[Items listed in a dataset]
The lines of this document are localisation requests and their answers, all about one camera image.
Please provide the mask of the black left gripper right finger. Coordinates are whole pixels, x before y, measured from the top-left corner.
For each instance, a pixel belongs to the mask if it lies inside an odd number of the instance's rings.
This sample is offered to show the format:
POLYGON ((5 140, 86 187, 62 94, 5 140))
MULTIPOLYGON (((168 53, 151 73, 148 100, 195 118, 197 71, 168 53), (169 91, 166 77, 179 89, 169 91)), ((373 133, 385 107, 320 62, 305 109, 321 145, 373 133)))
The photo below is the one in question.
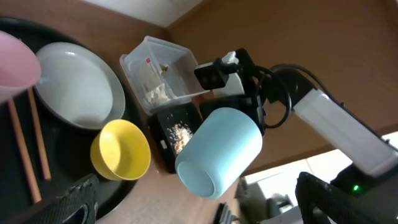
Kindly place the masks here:
POLYGON ((396 218, 360 202, 308 172, 299 174, 295 195, 304 224, 397 223, 396 218))

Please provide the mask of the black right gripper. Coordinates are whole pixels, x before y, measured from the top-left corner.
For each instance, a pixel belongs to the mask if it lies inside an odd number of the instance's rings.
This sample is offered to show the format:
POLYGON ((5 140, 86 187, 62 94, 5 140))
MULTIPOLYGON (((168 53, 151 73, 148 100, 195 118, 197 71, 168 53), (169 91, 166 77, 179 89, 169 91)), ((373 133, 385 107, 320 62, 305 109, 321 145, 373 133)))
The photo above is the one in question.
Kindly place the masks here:
POLYGON ((257 125, 261 134, 265 133, 266 124, 264 121, 264 110, 260 94, 256 91, 256 83, 253 80, 257 77, 258 70, 245 49, 235 50, 239 59, 239 76, 242 79, 244 94, 214 98, 199 104, 200 113, 203 119, 207 119, 210 113, 219 108, 234 108, 248 115, 257 125))

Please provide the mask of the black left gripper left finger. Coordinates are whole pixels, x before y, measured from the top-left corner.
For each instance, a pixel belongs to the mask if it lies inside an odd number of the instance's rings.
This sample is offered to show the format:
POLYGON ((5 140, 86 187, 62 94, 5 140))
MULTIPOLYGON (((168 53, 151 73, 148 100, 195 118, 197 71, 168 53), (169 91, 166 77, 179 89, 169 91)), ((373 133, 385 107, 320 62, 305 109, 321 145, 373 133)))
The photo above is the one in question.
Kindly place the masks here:
POLYGON ((93 224, 96 222, 99 180, 90 174, 75 182, 62 195, 40 202, 22 216, 22 223, 93 224))

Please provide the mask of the yellow bowl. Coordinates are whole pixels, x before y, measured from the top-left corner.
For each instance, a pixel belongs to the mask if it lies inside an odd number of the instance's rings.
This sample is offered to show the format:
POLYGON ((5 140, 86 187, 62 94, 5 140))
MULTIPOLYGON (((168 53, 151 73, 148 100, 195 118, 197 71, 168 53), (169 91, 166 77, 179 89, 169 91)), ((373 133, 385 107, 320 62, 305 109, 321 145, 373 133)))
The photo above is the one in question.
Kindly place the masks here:
POLYGON ((108 122, 91 144, 93 167, 108 180, 137 180, 148 170, 150 146, 144 133, 124 119, 108 122))

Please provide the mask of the blue cup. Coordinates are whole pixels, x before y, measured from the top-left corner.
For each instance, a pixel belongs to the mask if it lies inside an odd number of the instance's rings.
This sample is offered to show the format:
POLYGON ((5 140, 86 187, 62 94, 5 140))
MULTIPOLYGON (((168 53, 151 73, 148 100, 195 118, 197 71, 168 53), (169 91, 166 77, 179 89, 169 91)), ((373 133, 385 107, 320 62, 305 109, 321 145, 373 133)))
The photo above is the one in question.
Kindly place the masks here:
POLYGON ((203 198, 221 197, 262 149, 255 122, 234 108, 207 117, 177 156, 175 170, 189 191, 203 198))

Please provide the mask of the pink cup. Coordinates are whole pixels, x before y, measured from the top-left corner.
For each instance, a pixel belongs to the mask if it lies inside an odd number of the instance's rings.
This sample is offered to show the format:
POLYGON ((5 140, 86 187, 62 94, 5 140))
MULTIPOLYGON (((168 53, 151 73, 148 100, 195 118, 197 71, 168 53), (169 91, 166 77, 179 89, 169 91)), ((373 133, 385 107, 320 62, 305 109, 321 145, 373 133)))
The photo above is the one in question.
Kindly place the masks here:
POLYGON ((20 39, 1 31, 1 103, 35 85, 40 77, 35 53, 20 39))

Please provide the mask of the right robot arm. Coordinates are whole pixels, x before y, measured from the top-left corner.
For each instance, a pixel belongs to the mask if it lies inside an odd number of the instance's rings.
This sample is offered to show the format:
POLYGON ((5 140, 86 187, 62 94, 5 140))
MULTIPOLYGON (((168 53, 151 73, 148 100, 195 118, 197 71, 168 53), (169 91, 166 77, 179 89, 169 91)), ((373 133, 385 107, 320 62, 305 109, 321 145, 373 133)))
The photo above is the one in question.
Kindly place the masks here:
POLYGON ((397 148, 337 101, 308 69, 291 63, 264 68, 238 49, 197 66, 194 74, 205 90, 221 91, 200 103, 203 118, 218 108, 234 108, 264 134, 295 113, 352 160, 332 185, 355 197, 380 190, 382 184, 397 188, 397 148))

Assignment » Write out every entry again word for word, without any of the pictures.

Result of the task »
The lines of this document are localisation requests and their answers, all about one camera image.
Please provide the mask of the black left gripper right finger. Coordinates are whole pixels, x before y, measured from the top-left corner.
For each instance, a pixel belongs to the mask if it lies inside an odd number of the instance's rings.
This sample is offered to show the format:
POLYGON ((5 140, 86 187, 62 94, 5 140))
MULTIPOLYGON (((168 53, 151 73, 148 100, 195 118, 197 71, 168 53), (169 91, 166 77, 179 89, 169 91)), ((373 133, 385 107, 320 62, 305 109, 321 145, 373 133)))
The photo below is the one in question.
Kindly place the masks here:
POLYGON ((396 218, 360 202, 308 172, 299 174, 295 195, 304 224, 397 223, 396 218))

Please provide the mask of the black right gripper. Coordinates are whole pixels, x before y, measured from the top-left corner.
For each instance, a pixel belongs to the mask if it lies inside an odd number of the instance's rings.
This sample is offered to show the format:
POLYGON ((5 140, 86 187, 62 94, 5 140))
MULTIPOLYGON (((168 53, 151 73, 148 100, 195 118, 197 71, 168 53), (169 91, 166 77, 179 89, 169 91)), ((373 133, 385 107, 320 62, 305 109, 321 145, 373 133)))
The photo above is the one in question.
Kindly place the masks here:
POLYGON ((257 125, 261 134, 265 133, 266 124, 264 121, 264 110, 260 94, 256 91, 256 83, 253 80, 257 77, 258 70, 245 49, 235 50, 239 59, 239 76, 242 79, 244 94, 214 98, 199 104, 200 113, 203 119, 207 119, 210 113, 219 108, 234 108, 248 115, 257 125))

Please provide the mask of the black left gripper left finger. Coordinates are whole pixels, x before y, measured from the top-left corner.
For each instance, a pixel belongs to the mask if it lies inside an odd number of the instance's rings.
This sample is offered to show the format:
POLYGON ((5 140, 86 187, 62 94, 5 140))
MULTIPOLYGON (((168 53, 151 73, 148 100, 195 118, 197 71, 168 53), (169 91, 166 77, 179 89, 169 91)), ((373 133, 385 107, 320 62, 305 109, 321 145, 373 133)))
The photo above is the one in question.
Kindly place the masks here:
POLYGON ((93 224, 96 222, 99 180, 90 174, 75 182, 62 195, 40 202, 22 216, 22 223, 93 224))

Please provide the mask of the yellow bowl. Coordinates are whole pixels, x before y, measured from the top-left corner.
For each instance, a pixel belongs to the mask if it lies inside an odd number of the instance's rings.
This sample is offered to show the format:
POLYGON ((5 140, 86 187, 62 94, 5 140))
MULTIPOLYGON (((168 53, 151 73, 148 100, 195 118, 197 71, 168 53), (169 91, 166 77, 179 89, 169 91)), ((373 133, 385 107, 320 62, 305 109, 321 145, 373 133)))
The photo above is the one in question.
Kindly place the masks here:
POLYGON ((108 122, 91 144, 93 167, 108 180, 137 180, 148 170, 150 146, 144 133, 124 119, 108 122))

Please provide the mask of the blue cup. Coordinates are whole pixels, x before y, measured from the top-left corner.
For each instance, a pixel belongs to the mask if it lies inside an odd number of the instance's rings.
This sample is offered to show the format:
POLYGON ((5 140, 86 187, 62 94, 5 140))
MULTIPOLYGON (((168 53, 151 73, 148 100, 195 118, 197 71, 168 53), (169 91, 166 77, 179 89, 169 91)), ((373 133, 385 107, 320 62, 305 109, 321 145, 373 133)))
The photo above is the one in question.
Kindly place the masks here:
POLYGON ((203 198, 221 197, 262 149, 255 122, 234 108, 207 117, 177 156, 175 170, 189 191, 203 198))

Please provide the mask of the pink cup. Coordinates are whole pixels, x before y, measured from the top-left corner.
For each instance, a pixel belongs to the mask if it lies inside an odd number of the instance's rings.
This sample is offered to show the format:
POLYGON ((5 140, 86 187, 62 94, 5 140))
MULTIPOLYGON (((168 53, 151 73, 148 100, 195 118, 197 71, 168 53), (169 91, 166 77, 179 89, 169 91)), ((373 133, 385 107, 320 62, 305 109, 321 145, 373 133)))
The photo above is the one in question.
Kindly place the masks here:
POLYGON ((20 39, 1 31, 1 103, 35 85, 40 77, 35 53, 20 39))

Please provide the mask of the right robot arm. Coordinates are whole pixels, x before y, measured from the top-left corner.
For each instance, a pixel belongs to the mask if it lies inside an odd number of the instance's rings.
This sample is offered to show the format:
POLYGON ((5 140, 86 187, 62 94, 5 140))
MULTIPOLYGON (((168 53, 151 73, 148 100, 195 118, 197 71, 168 53), (169 91, 166 77, 179 89, 169 91)), ((373 133, 385 107, 320 62, 305 109, 321 145, 373 133)))
The photo above is the one in question.
Kindly place the masks here:
POLYGON ((397 148, 337 101, 308 69, 291 63, 264 68, 238 49, 197 66, 194 74, 205 90, 221 91, 200 103, 203 118, 218 108, 234 108, 264 134, 295 113, 352 160, 332 185, 355 197, 380 190, 382 184, 397 188, 397 148))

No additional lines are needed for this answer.